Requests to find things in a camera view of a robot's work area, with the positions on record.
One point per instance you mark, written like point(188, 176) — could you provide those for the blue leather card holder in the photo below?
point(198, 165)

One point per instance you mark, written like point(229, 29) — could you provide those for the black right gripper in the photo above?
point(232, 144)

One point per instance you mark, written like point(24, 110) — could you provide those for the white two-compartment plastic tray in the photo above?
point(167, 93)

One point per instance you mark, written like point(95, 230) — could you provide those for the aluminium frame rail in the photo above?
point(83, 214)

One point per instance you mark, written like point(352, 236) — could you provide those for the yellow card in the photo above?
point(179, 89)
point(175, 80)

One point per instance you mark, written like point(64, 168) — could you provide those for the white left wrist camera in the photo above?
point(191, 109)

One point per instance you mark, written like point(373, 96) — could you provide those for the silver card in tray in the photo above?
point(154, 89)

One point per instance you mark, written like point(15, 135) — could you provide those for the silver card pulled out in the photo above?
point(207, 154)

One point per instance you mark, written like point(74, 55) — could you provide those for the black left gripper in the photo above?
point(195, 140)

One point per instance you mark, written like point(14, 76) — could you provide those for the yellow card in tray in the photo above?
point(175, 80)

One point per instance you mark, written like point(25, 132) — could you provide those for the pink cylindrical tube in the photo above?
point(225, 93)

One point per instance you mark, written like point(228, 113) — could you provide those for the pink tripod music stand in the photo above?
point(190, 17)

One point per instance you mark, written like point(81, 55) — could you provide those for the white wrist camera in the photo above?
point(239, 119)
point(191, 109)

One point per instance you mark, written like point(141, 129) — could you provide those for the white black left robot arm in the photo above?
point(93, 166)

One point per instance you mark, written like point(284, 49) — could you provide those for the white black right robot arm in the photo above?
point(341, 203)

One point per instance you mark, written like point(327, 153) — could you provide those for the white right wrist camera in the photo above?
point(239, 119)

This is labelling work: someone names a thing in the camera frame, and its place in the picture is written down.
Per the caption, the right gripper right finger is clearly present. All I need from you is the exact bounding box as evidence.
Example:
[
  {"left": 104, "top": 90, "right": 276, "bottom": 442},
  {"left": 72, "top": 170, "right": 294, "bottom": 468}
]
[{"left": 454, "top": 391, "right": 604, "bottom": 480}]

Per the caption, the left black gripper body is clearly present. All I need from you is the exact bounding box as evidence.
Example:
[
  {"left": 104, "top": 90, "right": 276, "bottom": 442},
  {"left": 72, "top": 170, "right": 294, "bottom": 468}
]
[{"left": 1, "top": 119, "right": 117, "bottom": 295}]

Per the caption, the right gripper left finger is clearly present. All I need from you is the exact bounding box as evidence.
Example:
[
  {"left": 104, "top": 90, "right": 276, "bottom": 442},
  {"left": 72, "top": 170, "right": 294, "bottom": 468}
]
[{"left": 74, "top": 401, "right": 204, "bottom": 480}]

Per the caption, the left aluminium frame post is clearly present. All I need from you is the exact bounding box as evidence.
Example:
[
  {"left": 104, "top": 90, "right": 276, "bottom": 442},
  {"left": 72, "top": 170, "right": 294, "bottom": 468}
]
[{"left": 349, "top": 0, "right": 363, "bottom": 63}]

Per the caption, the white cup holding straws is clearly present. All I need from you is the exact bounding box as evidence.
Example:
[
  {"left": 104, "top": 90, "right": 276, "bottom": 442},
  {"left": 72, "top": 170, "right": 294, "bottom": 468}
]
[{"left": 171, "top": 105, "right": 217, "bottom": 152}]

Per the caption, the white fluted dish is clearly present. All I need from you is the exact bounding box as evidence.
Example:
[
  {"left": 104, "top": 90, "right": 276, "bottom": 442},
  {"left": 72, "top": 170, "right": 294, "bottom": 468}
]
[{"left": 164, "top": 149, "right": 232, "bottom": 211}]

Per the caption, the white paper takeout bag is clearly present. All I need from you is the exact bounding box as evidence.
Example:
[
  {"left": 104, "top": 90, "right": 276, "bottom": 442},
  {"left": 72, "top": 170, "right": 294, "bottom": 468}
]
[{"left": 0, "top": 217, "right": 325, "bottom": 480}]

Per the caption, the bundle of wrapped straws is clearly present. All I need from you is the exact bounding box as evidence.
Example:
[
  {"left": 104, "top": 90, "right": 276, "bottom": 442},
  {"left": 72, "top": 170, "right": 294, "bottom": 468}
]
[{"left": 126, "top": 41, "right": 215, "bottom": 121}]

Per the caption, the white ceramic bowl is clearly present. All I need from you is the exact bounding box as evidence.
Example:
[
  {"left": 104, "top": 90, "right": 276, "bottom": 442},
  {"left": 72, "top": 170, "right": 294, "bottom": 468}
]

● ● ● ● ● ● ●

Problem to work on ▸ Exactly as written, output the material once more.

Response to this exercise ▸
Requests to find things in a camera view of a robot's work area, with the positions on record.
One point per instance you mark, written like point(188, 176) — could you provide those for the blue leather card holder in the photo below?
point(198, 165)

One point per instance you mark, written like point(229, 29) — could you provide those for the black right gripper in the photo above?
point(232, 144)

One point per instance you mark, written like point(24, 110) — could you provide those for the white two-compartment plastic tray in the photo above?
point(167, 93)

One point per instance you mark, written like point(95, 230) — could you provide those for the aluminium frame rail in the photo above?
point(83, 214)

One point per instance you mark, written like point(352, 236) — could you provide those for the yellow card in the photo above?
point(179, 89)
point(175, 80)

One point per instance you mark, written like point(64, 168) — could you provide those for the white left wrist camera in the photo above?
point(191, 109)

One point per instance you mark, written like point(373, 96) — could you provide those for the silver card in tray in the photo above?
point(154, 89)

One point per instance you mark, written like point(15, 135) — could you provide those for the silver card pulled out in the photo above?
point(207, 154)

One point per instance you mark, written like point(74, 55) — could you provide those for the black left gripper in the photo above?
point(195, 140)

One point per instance you mark, written like point(14, 76) — could you provide those for the yellow card in tray in the photo above?
point(175, 80)

One point per instance you mark, written like point(25, 132) — could you provide those for the pink cylindrical tube in the photo above?
point(225, 93)

One point per instance you mark, written like point(228, 113) — could you provide those for the pink tripod music stand in the photo above?
point(190, 17)

One point per instance you mark, written like point(81, 55) — could you provide those for the white wrist camera in the photo above?
point(239, 119)
point(191, 109)

One point per instance you mark, written like point(141, 129) — could you provide those for the white black left robot arm in the photo above?
point(93, 166)

One point per instance you mark, written like point(284, 49) — could you provide those for the white black right robot arm in the photo above?
point(341, 203)

One point per instance you mark, written like point(327, 153) — could you provide those for the white right wrist camera in the photo above?
point(239, 119)

This is labelling work: someone names a thing in the camera frame, and its place in the picture is written down.
Per the caption, the right gripper right finger is clearly present. All I need from you is the exact bounding box as evidence.
Example:
[
  {"left": 104, "top": 90, "right": 276, "bottom": 442},
  {"left": 72, "top": 170, "right": 294, "bottom": 468}
]
[{"left": 454, "top": 391, "right": 604, "bottom": 480}]

Per the caption, the left black gripper body is clearly present. All I need from you is the exact bounding box as evidence.
Example:
[
  {"left": 104, "top": 90, "right": 276, "bottom": 442},
  {"left": 72, "top": 170, "right": 294, "bottom": 468}
]
[{"left": 1, "top": 119, "right": 117, "bottom": 295}]

Per the caption, the right gripper left finger is clearly present. All I need from you is the exact bounding box as evidence.
Example:
[
  {"left": 104, "top": 90, "right": 276, "bottom": 442},
  {"left": 72, "top": 170, "right": 294, "bottom": 468}
]
[{"left": 74, "top": 401, "right": 204, "bottom": 480}]

Per the caption, the left aluminium frame post is clearly present. All I need from you is the exact bounding box as evidence.
Example:
[
  {"left": 104, "top": 90, "right": 276, "bottom": 442},
  {"left": 72, "top": 170, "right": 294, "bottom": 468}
]
[{"left": 349, "top": 0, "right": 363, "bottom": 63}]

Per the caption, the white cup holding straws is clearly present. All I need from you is the exact bounding box as evidence.
Example:
[
  {"left": 104, "top": 90, "right": 276, "bottom": 442},
  {"left": 72, "top": 170, "right": 294, "bottom": 468}
]
[{"left": 171, "top": 105, "right": 217, "bottom": 152}]

Per the caption, the white fluted dish is clearly present. All I need from you is the exact bounding box as evidence.
Example:
[
  {"left": 104, "top": 90, "right": 276, "bottom": 442},
  {"left": 72, "top": 170, "right": 294, "bottom": 468}
]
[{"left": 164, "top": 149, "right": 232, "bottom": 211}]

Per the caption, the white paper takeout bag is clearly present. All I need from you is the exact bounding box as evidence.
Example:
[
  {"left": 104, "top": 90, "right": 276, "bottom": 442},
  {"left": 72, "top": 170, "right": 294, "bottom": 468}
]
[{"left": 0, "top": 217, "right": 325, "bottom": 480}]

Per the caption, the bundle of wrapped straws is clearly present. All I need from you is the exact bounding box as evidence.
Example:
[
  {"left": 104, "top": 90, "right": 276, "bottom": 442},
  {"left": 72, "top": 170, "right": 294, "bottom": 468}
]
[{"left": 126, "top": 41, "right": 215, "bottom": 121}]

Per the caption, the white ceramic bowl is clearly present. All I need from you is the exact bounding box as evidence.
Example:
[
  {"left": 104, "top": 90, "right": 276, "bottom": 442},
  {"left": 72, "top": 170, "right": 294, "bottom": 468}
]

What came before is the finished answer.